La Jornada Guerrero - Jueves, 06 Junio 2019
Viernes, 07 Junio 2019 00:05

Promesas imposibles

Queda claro que, aparte de la economía y el medio ambiente, la seguridad pública es uno de los temas que más interesan a la población y deben interesar a los tres órdenes de gobierno y a los tres poderes.

También queda claro que, en el ánimo de ser realistas, de ningún político deberíamos esperar que cumpla 100 por ciento lo que ofrece cuando anda en busca del voto popular, porque todos sabemos –y el que diga que no, se engaña solo– que en su mayoría se trata de promesas incumplibles.

En el ámbito federal se le exige a Andrés Manuel López Obrador que acabe con la inseguridad porque dijo que lo haría a la brevedad tras llegar al gobierno; en Guerrero ya pasaron más de tres años y se le sigue exigiendo al gobernador, Héctor Astudillo Flores, su “orden y paz” ofrecido y que no llega.

Promesas, promesas… ¿y qué dice un priísta de hueso colorado al respecto? “En campaña se pueden decir muchas cosas”, expresó ante periodistas el senador acapulqueño Manuel Añorve Baños, y aunque pareciera una postura cínica –porque él mismo ha ofrecido cosas en campaña y lo seguirá haciendo–, también podría calificarse como honesta, que no honrada.

Y sí, en campaña se tiene la fórmula mágica para acabar los problemas del país, pero ésta queda extraviada una vez que se asume la responsabilidad; los electores deberíamos ya estar curados de la etapa de promesas, y votar por aquel en quien confiemos que puede hacer un buen gobierno y que tiene la intención de hacerlo.

En materia de seguridad, como en muchas otras, si bien es verdad que el gobierno tiene la responsabilidad de proporcionarla, también es cierto que en los lugares donde se ha logrado mejorar es que se hicieron muchas cosas y participaron todos los sectores sociales para que esto ocurriera.

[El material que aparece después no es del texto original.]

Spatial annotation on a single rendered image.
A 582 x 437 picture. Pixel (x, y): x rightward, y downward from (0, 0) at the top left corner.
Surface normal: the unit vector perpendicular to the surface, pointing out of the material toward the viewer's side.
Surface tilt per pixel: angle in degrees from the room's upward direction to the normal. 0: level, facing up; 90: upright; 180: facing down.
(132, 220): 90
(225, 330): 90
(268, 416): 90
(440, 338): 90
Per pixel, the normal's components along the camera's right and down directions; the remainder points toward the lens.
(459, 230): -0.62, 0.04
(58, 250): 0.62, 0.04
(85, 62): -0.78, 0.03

Es decir que para llegar a donde llegamos con la inseguridad pasaron también muchas cosas: descuidos del gobierno, sí, pero también apatía de empresarios, organizaciones y hasta de la familia, que es de donde sale el ente que más tarde pondrá en jaque a la sociedad.

Muchos vicios se dejaron crecer y, si queremos volver a la tranquilidad, tenemos que deshacernos de ellos y tomar nuevas acciones, todos.

Con la aprobación de la Guardia Nacional en el Senado –militarizada o no, cuestión de enfoques– se da un paso importante en esta búsqueda de pacificar al país, porque se da al Presidente, si bien no una ley como la propuso, sí herramientas con las que puede hacer frente a la inseguridad y dar, así, resultados que todos los mexicanos esperamos.

En la estrategia de pacificación se está incluyendo dotar de más recursos a las policías estatales y municipales con el objetivo de reforzarlas y que puedan hacer frente al ámbito que les corresponde en el engranaje de las delincuencias en acción.

Así como dice López Obrador, que las escaleras de la corrupción se barren de arriba hacia abajo –que no es cosa menor–, también se está implementando la estrategia de concordia desde el gobierno federal; y ahora tiene que pasar por los estados y los municipios, la familia incluida, cosa que no se logra en tres meses, aunque así se haya prometido.